Results: For this clinical investigation 6 patients were recruited, all of which were female (mean age: 66.8 years). Primary CNS-lymphoma was pathologically confirmed in 5 cases (83.3 %). With routine pathologic analysis, lymphoma cells were identified in 2 CSF samples (33.3 %). The TUM01 panel combines ultra-deep NGS with the comparison of tumor vs. “normal” tissue, resulting in an extremely high analytic confidence. The biopsy tissue analysis revealed a specific somatic mutation pattern in all confirmed lymphoma samples (sensitivity 100 %), whereas no somatic mutations were detected in the sample that was identified as normal brain tissue (specificity 100 %).
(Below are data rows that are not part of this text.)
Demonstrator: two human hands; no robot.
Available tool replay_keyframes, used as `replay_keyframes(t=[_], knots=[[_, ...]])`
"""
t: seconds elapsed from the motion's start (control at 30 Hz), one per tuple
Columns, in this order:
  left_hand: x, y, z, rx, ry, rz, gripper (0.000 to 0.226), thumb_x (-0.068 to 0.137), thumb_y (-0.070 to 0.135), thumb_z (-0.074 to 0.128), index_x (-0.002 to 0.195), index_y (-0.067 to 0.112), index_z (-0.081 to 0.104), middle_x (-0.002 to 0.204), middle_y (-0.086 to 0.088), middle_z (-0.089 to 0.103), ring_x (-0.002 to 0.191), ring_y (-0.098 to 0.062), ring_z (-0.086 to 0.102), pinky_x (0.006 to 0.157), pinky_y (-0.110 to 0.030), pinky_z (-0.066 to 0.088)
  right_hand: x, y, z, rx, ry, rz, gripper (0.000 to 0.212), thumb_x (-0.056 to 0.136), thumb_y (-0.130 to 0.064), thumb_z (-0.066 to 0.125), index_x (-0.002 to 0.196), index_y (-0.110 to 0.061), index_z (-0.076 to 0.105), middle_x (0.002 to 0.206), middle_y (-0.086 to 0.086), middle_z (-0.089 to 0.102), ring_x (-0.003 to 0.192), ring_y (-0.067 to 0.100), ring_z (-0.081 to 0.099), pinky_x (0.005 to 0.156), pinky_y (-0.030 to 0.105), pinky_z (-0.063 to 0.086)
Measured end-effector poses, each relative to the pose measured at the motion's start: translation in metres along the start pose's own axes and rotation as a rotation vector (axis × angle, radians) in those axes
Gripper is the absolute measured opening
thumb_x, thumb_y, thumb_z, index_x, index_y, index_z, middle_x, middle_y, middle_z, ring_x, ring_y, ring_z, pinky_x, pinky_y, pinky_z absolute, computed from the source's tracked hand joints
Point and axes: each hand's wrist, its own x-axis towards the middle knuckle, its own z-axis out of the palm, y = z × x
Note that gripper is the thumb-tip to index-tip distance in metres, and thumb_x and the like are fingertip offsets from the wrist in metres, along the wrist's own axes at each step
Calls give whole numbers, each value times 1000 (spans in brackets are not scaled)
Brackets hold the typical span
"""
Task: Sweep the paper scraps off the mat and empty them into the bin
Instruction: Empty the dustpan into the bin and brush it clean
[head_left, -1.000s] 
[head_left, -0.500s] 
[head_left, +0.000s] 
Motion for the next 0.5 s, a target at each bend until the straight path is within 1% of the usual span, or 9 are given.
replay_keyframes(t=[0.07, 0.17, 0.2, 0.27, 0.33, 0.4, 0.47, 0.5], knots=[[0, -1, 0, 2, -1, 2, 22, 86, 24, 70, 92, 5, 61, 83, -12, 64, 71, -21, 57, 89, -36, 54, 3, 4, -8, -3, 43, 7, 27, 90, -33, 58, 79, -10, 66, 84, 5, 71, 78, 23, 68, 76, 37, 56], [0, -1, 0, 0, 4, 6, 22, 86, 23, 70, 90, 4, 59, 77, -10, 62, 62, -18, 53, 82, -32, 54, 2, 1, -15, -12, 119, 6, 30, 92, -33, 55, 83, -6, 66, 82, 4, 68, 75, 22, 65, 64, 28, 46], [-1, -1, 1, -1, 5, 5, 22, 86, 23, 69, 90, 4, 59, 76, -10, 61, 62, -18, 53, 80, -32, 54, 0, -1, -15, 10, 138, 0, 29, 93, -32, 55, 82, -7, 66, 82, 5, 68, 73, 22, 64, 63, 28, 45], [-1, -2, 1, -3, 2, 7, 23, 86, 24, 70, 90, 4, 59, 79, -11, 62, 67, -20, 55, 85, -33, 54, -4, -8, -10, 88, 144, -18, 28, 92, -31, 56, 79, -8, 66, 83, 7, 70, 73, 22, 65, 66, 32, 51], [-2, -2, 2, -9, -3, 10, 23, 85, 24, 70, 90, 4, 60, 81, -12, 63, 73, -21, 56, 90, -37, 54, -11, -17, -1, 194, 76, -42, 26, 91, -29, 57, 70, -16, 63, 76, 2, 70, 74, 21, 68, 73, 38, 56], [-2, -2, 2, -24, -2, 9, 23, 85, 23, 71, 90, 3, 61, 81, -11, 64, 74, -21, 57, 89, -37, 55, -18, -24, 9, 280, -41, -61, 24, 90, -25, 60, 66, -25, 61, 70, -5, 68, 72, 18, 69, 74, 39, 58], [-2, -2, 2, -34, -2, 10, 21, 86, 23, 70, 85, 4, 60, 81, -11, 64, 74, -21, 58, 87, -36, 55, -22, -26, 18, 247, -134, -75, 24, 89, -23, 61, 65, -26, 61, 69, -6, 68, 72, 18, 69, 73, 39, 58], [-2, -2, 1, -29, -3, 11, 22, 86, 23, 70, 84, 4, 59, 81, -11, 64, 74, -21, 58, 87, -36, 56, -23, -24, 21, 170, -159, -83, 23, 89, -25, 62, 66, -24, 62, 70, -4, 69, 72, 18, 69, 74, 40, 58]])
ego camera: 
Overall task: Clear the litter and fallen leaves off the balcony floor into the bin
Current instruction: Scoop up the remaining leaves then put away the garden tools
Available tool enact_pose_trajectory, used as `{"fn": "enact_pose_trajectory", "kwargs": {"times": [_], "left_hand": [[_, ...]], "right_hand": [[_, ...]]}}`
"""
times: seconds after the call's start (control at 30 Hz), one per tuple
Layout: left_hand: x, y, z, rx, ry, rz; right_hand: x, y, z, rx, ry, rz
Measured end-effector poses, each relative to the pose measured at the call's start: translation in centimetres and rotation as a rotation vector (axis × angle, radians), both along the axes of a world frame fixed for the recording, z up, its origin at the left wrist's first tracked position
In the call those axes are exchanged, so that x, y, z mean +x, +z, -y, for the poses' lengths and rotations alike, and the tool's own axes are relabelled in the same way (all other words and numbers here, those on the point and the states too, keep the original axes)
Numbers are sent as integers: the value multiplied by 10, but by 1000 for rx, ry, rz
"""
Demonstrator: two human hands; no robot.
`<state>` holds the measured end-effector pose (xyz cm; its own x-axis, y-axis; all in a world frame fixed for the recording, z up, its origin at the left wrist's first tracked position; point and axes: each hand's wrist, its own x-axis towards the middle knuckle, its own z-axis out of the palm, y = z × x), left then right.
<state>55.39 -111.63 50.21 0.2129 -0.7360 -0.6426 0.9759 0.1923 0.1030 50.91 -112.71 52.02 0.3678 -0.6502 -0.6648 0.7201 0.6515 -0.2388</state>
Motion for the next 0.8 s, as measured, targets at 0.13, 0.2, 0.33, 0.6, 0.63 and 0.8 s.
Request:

Somatic mutations were also detected in ctDNA samples.
Conclusions: Microscopic CSF analysis is unreliable for diagnosis of CNS-lymphomas. Stereotactic biopsy carries the risk of devastating complications. New approaches are warranted to reduce perioperative morbidity and mortality. This study proves feasibility of minimally-invasive approaches by analyzing ctDNA. Specific somatic mutation patterns could enable individualized monitoring of tumor diseases. In the future, molecular analyzes of ctDNA might replace invasive biopsies in certain tumor entities such as CNS-lymphoma.